O Ministério Público de Minas Gerais (MPMG) ajuizou uma Ação Civil Pública com pedido liminar contra a empresa Jardim Raro Eventos Ltda., responsável pela Casa Raro ou Jardim KTO, e contra o município de Nova Lima. A ação busca impedir a realização de eventos no estabelecimento, localizado no bairro Jardim Canadá, até a regularização de irregularidades urbanísticas, ambientais, administrativas, sanitárias e acústicas.
De acordo com a ação, o empreendimento promove eventos de grande porte próximo à UPA 24h Jardim Canadá e a uma unidade escolar. O local não possui as condições exigidas para obtenção de Alvará de Funcionamento definitivo. O MPMG apontou desconformidade com o Plano Diretor de Nova Lima.
Foi identificada a utilização de uma área superior à permitida para a região, ausência de projeto arquitetônico aprovado e a falta de Certidão de Baixa e Habite-se. O estabelecimento ocupa 2.880 metros quadrados em uma zona cujo limite para atividades de comércio e serviços é de mil metros quadrados.
Segundo registros do inquérito civil, o som das festas é audível na UPA Jardim Canadá durante a madrugada. Há relatos de que, em um evento de junho deste ano, o ruído podia ser ouvido na porta da unidade de saúde às 4h40. A iluminação cênica atingia a fachada do prédio público.
Também foram registradas denúncias de obstrução de passeios públicos e possíveis falhas no gerenciamento de resíduos gerados pelos eventos. Na avaliação do MPMG, a situação é grave porque a legislação municipal considera zona sensível a ruídos a área em um raio de 200 metros de hospitais, escolas e unidades de saúde.
A Promotoria de Justiça argumenta que a realização frequente de eventos com som amplificado nesse entorno pode comprometer o funcionamento de serviços públicos essenciais. Isso afeta pacientes, profissionais da saúde, estudantes e moradores da região, além de configurar poluição sonora e degradação ambiental.
“A ausência de alvará de funcionamento, de licenças do Corpo de Bombeiros e do Habite-se comprova que o local não tem infraestrutura atestada de prevenção a incêndios e rotas de fuga adequadas, colocando o público em risco”, afirmou a promotora de Justiça. Segundo ela, a emissão de ruídos acima dos limites estabelecidos pelas leis municipais caracteriza ofensa ao meio ambiente urbano e ao sossego da vizinhança.
A representante do MPMG cobra na Justiça que a empresa seja proibida de realizar festas, shows e apresentações até comprovar sua completa regularização. Para isso, deverá apresentar alvará compatível com a atividade, aprovação dos projetos arquitetônicos, Certidão de Baixa e Habite-se, e licenciamento ambiental.
Outros documentos exigidos incluem Estudo de Impacto de Vizinhança, plano de gerenciamento de resíduos, Auto de Vistoria do Corpo de Bombeiros e laudos técnicos que demonstrem a adequação acústica do empreendimento. A ação também questiona a atuação do município de Nova Lima.

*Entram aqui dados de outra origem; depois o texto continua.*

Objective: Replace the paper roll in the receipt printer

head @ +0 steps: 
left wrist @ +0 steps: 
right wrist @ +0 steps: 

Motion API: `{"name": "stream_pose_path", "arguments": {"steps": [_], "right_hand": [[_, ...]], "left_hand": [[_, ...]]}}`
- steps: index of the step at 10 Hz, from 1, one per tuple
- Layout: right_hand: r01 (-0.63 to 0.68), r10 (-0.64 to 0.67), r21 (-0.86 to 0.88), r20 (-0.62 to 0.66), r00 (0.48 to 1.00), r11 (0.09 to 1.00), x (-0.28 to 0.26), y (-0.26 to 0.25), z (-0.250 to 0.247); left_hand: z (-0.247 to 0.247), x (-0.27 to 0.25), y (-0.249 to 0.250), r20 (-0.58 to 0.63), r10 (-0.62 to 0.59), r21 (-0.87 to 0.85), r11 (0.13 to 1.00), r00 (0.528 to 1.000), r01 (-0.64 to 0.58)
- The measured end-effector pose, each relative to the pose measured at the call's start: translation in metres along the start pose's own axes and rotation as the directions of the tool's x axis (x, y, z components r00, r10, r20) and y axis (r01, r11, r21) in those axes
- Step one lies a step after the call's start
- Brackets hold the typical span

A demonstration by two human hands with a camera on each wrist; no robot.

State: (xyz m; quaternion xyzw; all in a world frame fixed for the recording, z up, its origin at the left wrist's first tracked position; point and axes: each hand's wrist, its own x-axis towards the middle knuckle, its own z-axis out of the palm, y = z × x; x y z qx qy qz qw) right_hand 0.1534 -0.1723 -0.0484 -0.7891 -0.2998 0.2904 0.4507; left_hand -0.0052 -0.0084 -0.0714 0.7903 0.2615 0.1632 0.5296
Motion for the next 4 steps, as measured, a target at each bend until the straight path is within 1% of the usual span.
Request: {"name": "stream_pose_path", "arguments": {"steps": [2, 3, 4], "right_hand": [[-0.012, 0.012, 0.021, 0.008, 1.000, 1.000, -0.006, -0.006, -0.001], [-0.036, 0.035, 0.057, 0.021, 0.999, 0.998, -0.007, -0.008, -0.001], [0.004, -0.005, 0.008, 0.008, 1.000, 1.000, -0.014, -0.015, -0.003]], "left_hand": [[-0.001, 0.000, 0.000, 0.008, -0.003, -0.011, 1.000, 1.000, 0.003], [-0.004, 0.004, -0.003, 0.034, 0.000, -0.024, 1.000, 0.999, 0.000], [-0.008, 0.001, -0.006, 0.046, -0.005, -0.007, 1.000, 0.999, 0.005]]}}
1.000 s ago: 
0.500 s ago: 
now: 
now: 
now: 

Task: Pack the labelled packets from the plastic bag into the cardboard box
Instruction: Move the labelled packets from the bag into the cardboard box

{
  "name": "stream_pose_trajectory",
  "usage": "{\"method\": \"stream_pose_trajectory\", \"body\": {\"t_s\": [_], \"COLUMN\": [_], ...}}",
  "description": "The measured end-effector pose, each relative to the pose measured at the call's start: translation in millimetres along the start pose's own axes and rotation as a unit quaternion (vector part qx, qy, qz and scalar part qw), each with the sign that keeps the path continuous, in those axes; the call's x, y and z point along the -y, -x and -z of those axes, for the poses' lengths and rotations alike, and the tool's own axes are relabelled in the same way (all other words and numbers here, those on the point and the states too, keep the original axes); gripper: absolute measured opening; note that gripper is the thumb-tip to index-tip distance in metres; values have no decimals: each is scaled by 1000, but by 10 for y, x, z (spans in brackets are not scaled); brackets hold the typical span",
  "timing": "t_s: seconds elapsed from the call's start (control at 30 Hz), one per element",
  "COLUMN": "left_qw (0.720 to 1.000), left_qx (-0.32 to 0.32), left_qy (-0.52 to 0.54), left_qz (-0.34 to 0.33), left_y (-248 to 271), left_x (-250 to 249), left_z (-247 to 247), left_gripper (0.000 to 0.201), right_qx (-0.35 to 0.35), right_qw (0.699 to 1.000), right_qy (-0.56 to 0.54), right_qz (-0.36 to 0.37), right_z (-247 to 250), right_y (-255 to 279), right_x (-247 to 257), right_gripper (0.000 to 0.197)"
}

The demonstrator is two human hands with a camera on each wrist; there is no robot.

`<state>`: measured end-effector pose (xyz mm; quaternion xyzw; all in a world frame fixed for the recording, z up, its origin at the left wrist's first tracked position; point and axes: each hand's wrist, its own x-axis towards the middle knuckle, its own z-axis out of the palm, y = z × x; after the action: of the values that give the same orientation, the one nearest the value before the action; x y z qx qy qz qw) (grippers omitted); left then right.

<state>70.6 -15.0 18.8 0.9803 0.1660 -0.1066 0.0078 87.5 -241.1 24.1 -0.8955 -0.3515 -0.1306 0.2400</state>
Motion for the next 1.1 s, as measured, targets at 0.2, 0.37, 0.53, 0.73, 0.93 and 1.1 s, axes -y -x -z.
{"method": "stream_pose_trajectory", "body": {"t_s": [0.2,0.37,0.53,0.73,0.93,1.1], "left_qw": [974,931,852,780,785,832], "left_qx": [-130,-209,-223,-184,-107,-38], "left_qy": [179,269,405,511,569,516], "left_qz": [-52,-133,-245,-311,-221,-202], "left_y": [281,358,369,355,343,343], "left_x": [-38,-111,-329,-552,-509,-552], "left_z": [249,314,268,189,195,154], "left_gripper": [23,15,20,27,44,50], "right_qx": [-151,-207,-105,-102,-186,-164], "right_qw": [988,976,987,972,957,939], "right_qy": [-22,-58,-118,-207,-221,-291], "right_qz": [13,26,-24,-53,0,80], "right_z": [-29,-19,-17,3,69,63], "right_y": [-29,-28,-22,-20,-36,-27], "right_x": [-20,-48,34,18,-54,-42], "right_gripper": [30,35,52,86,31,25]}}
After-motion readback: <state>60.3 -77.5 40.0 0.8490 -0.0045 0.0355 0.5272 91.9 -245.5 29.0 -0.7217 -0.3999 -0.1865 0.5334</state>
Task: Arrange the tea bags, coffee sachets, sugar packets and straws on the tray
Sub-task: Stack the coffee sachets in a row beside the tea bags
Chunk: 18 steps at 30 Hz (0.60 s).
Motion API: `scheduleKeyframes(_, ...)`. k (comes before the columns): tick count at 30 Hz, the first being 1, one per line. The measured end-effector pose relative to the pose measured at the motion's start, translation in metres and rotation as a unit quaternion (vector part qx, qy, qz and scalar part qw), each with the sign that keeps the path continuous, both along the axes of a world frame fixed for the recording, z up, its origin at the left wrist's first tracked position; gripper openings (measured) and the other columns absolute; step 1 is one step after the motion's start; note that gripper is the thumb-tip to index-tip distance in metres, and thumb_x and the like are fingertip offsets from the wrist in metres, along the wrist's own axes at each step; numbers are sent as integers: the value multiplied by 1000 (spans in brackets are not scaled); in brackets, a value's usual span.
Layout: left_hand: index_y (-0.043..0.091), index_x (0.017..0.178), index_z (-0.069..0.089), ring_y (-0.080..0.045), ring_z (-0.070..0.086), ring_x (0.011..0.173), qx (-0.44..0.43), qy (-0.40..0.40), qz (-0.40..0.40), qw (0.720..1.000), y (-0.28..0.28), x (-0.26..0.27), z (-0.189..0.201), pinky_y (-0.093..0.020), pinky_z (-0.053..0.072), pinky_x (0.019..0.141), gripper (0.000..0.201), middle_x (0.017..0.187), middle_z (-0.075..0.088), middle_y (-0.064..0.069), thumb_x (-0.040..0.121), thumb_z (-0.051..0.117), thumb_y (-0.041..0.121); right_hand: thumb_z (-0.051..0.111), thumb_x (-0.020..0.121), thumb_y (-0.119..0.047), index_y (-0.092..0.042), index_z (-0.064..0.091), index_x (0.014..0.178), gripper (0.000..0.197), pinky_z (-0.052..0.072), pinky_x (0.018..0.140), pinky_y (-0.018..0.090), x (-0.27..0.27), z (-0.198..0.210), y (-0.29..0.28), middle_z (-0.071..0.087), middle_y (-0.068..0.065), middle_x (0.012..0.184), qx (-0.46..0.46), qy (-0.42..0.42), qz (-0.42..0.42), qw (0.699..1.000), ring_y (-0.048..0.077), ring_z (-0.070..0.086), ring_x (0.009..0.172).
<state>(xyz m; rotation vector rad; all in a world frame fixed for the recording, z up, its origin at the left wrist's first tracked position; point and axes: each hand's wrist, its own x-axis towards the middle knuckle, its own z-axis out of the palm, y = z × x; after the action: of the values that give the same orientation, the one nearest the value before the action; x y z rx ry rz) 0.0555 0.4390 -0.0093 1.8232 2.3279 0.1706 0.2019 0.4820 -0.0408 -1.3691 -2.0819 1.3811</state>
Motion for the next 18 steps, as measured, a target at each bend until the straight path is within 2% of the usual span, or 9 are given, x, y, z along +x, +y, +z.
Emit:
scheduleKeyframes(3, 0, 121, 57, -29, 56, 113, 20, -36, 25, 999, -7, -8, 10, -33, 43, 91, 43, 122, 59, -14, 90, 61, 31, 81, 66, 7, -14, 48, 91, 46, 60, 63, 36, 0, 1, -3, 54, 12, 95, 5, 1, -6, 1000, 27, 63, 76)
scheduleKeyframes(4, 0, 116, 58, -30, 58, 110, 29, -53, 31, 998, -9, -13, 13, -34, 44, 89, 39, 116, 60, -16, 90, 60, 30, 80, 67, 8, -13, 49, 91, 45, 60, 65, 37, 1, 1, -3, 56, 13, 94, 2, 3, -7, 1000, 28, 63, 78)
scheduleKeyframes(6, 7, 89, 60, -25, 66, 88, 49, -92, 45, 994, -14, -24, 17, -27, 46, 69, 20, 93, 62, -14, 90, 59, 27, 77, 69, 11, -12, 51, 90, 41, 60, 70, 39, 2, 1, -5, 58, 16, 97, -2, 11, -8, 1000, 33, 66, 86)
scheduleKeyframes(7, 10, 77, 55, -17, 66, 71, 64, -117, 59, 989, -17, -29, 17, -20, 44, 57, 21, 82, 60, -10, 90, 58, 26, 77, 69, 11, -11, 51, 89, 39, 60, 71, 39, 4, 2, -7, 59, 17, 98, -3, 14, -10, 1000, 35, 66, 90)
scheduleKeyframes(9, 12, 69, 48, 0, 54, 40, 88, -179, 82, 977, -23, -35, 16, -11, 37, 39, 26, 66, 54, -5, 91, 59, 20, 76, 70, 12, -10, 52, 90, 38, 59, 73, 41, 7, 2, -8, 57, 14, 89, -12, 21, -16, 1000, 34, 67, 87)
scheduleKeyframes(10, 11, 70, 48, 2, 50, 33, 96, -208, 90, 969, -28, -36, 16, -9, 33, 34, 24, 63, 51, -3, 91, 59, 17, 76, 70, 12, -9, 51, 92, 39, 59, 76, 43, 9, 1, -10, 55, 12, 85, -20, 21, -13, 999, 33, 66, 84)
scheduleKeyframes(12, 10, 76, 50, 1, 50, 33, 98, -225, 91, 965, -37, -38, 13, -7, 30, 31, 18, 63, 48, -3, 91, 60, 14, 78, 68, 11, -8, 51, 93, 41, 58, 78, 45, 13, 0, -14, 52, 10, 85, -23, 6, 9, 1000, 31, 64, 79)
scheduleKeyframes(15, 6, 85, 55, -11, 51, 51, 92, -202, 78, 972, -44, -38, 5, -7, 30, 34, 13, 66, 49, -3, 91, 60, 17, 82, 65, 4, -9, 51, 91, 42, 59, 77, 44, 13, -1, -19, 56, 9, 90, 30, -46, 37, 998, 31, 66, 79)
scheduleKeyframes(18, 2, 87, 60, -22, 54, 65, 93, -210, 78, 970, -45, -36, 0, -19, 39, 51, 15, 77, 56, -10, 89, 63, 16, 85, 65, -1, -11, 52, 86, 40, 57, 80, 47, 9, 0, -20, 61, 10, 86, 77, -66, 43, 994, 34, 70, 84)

O município, embora tenha reconhecido as irregularidades do empreendimento, celebrou, em 2025, um Termo de Ajustamento de Conduta (TAC) com a empresa. Este termo permitiu a realização de eventos considerados transitórios durante o período destinado à regularização do espaço.
Para a promotora de Justiça Cláudia de Oliveira Ignez, o acordo possibilitou a continuidade das atividades em um estabelecimento em situação irregular. Como medida urgente, a representante do MPMG requereu à Justiça a suspensão imediata de qualquer evento no local, incluindo um anunciado para 5 de julho de 2026.

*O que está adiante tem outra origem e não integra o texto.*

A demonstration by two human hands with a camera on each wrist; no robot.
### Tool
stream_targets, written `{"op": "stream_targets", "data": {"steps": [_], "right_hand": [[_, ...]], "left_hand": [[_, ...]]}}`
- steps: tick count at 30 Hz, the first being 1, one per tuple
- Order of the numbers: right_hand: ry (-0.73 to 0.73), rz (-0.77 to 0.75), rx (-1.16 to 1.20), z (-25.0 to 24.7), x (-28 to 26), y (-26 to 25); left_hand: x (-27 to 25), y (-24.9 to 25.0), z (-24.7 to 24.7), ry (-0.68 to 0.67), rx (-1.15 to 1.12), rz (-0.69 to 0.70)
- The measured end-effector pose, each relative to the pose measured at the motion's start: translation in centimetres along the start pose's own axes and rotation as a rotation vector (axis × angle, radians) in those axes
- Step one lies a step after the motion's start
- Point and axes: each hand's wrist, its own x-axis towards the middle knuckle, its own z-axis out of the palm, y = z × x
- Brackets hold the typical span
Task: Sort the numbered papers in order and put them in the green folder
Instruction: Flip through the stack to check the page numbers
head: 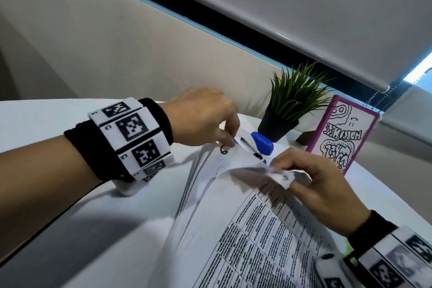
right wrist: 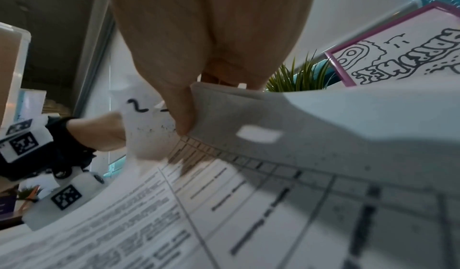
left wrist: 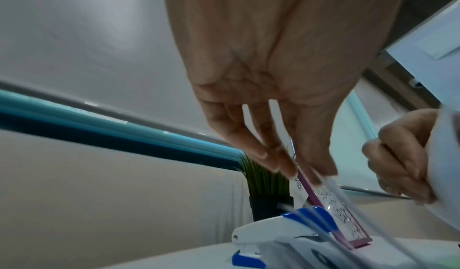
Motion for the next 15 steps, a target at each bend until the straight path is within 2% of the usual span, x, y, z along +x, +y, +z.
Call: {"op": "stream_targets", "data": {"steps": [3, 6, 9, 13, 15], "right_hand": [[-0.035, -0.002, -0.013, 0.2, 0.2, 0.2], [-0.043, 0.015, -0.016, 0.3, 0.7, -0.1], [0.005, 0.019, 0.049, 0.1, 0.7, -0.2], [0.038, 0.058, 0.197, 0.2, 0.1, -0.2], [0.022, 0.068, 0.215, 0.2, 0.0, -0.1]], "left_hand": [[0.1, 0.6, -0.8, 0.004, 0.008, 0.087], [0.2, 1.1, -1.3, -0.029, -0.148, 0.123], [0.3, 0.9, -1.4, -0.071, -0.275, 0.026], [0.1, -0.1, -1.1, -0.225, -0.027, -0.088], [0.0, -0.1, -0.8, -0.288, -0.004, -0.112]]}}
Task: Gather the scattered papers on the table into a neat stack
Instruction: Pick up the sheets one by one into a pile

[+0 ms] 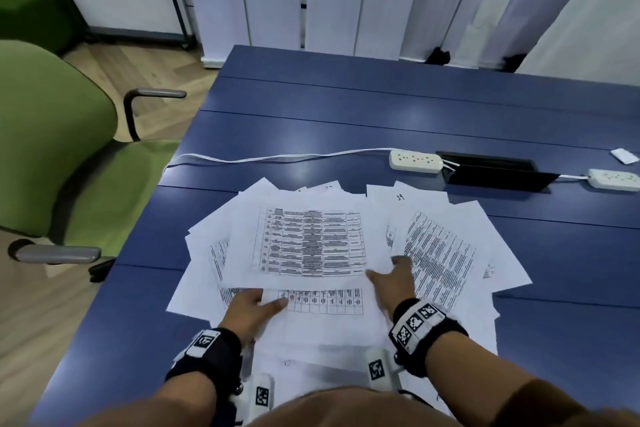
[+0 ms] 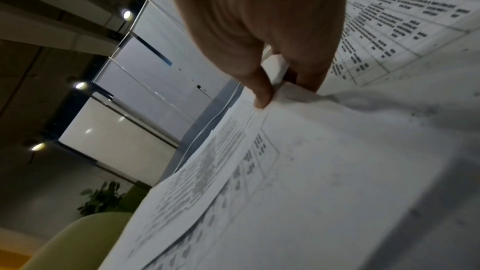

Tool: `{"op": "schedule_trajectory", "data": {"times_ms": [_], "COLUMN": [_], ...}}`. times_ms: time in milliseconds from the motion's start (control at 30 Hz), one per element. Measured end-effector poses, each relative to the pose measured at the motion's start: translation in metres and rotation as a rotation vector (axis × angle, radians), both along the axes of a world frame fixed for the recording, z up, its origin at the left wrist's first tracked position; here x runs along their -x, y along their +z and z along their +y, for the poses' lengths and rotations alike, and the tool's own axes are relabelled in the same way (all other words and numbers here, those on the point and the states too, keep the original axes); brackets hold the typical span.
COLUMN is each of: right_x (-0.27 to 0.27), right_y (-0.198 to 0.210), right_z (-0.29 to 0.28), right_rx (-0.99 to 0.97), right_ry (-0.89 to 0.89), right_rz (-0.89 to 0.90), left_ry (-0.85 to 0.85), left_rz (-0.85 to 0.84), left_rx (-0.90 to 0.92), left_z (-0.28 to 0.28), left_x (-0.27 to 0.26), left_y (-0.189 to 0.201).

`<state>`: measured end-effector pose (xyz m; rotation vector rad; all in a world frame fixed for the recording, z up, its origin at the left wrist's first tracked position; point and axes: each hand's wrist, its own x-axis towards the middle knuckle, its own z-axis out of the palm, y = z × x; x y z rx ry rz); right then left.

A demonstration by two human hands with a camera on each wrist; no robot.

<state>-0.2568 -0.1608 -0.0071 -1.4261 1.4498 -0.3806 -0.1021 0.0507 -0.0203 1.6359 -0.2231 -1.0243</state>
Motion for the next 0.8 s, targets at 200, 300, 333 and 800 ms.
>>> {"op": "schedule_trajectory", "data": {"times_ms": [200, 300, 333, 800], "right_x": [0.017, 0.033, 0.040, -0.027], "right_y": [0.000, 0.015, 0.020, 0.027], "right_z": [-0.032, -0.060, -0.073, -0.074], "right_rx": [0.194, 0.293, 0.304, 0.511], "right_ry": [-0.075, -0.126, -0.131, 0.471], "right_rz": [0.014, 0.076, 0.070, 0.234], "left_ry": [0.080, 0.086, 0.091, 0.125], "left_rz": [0.010, -0.016, -0.019, 0.240], "left_rx": [-0.083, -0.054, -0.053, 0.087], "left_z": [0.006, 0.010, 0.011, 0.003], "left_x": [-0.005, -0.010, -0.010, -0.005], "left_y": [-0.009, -0.018, -0.018, 0.009]}}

Também pede que o município cancele eventuais autorizações já concedidas, deixe de emitir novos alvarás ou licenças para o estabelecimento e promova a interdição administrativa das atividades de eventos no imóvel. Na ação é cobrada a interdição imediata, a lacração física do estabelecimento e a cassação de quaisquer licenças provisórias irregulares.
No mérito da ação, o MPMG busca que a empresa seja proibida de realizar festas, shows e apresentações até comprovar sua completa regularização. Em relação ao município de Nova Lima, o Ministério Público cobra a fiscalização do local.
É solicitada a proibição das atividades enquanto persistirem as irregularidades e a proibição de novos eventos até a regularização integral do espaço. Para a promotora de Justiça, a conduta reiterada de funcionar à margem da lei visando lucro gera lesão à coletividade.
Isso justifica pedidos de indenização por danos morais coletivos e multas, em valores superiores a R$ 100 mil por evento irregular realizado no local.